Él se ha agachado bajo la lluvia junto a muchos cadáveres colocados de una forma primorosa. Siempre se ha preguntado a cuántos ha matado. Los asesinos en serie matan durante años hasta que la policía finalmente logra descubrir un hilo conductor, un patrón. Él quería saber. Había pasado diez años buscando la respuesta a dos preguntas: quién era la Belleza Asesina y a cuántos había asesinado. La primera cuestión ya había sido desvelada. Ahora, una parte de él sentía que si llegaba a conocer la respuesta a la segunda, una puerta se cerraría tras la persona que él había sido alguna vez. Le daba la sensación de que cuanto más confiara en ella, más le pertenecería.
Gretchen se impacientó.
—Pregúntame a cuántos he matado. Quiero decírtelo.

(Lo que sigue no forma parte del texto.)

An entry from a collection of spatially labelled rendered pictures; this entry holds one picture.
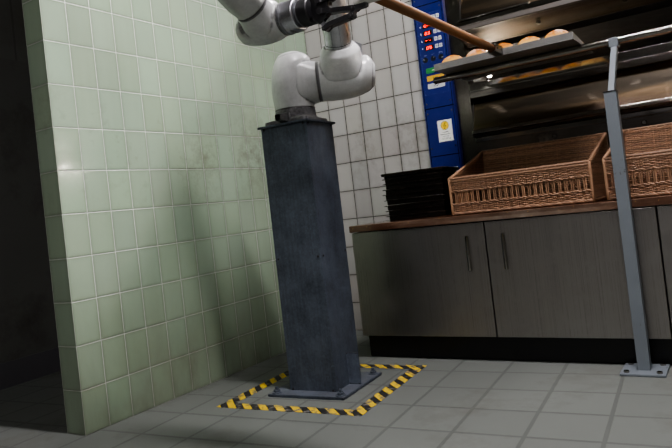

Él suspira. El esfuerzo le provoca un dolor insoportable en las costillas, obligándole a hacer una mueca. Ella sigue esperando, su expectación es palpable. Es como una criatura insistente que debe ser contentada. Es lo único que puede hacer para alejarla.
—¿A cuántos has matado, Gretchen?
—Tú serás el número doscientos.
Él traga saliva. «Por Dios», piensa. Por todos los demonios.
—Eso es mucha gente —dice.
—A veces hice que mis amantes se convirtieran en asesinos. Pero siempre elegía yo a quien debía morir, y además lo hicieron porque yo se lo pedía. Así que creo que puedo contabilizarlos, ¿no te parece?
—Creo que puedes contabilizarlos.
—¿Te duele algo? —pregunta, con el rostro brillante.
Él asiente.
—Dímelo —ordena ella seductora.
Él lo hace porque sabe que así se sentirá satisfecha, y entonces, quizá, lo deje un rato en paz. Tal vez lo deje descansar. Y cuando eso sucede, le da pastillas.
—No puedo respirar. No puedo tomar aire sin que d dolor me destruya las costillas.
—¿Cómo es ese dolor? —pregunta con ojos ardientes.
Él busca las palabras exactas.
—Como un alambre de púas. Como si alguien hubiese atado un alambre de púas alrededor de mis pulmones que cuando respiro se clava en mi carne.
—¿Y la herida?
—Está comenzando a latir. Es un dolor diferente. Como si me quemara. No me molesta si no me muevo. Me duele la cabeza. Especialmente detrás de los ojos. La herida que me hiciste con el bisturí, creo que se está infectando. Y me pica la piel. Por todas partes. Creo que mis manos están dormidas. No las siento.
—¿Quieres tu medicina?
Él sonríe, imaginando la oleada de niebla que seguirá a las píldoras. Se le hace la boca agua.
—Sí.
—¿Toda?
—No —responde—. No quiero las alucinaciones. Sólo veo mi vida. Veo que me están buscando. Veo a Debbie.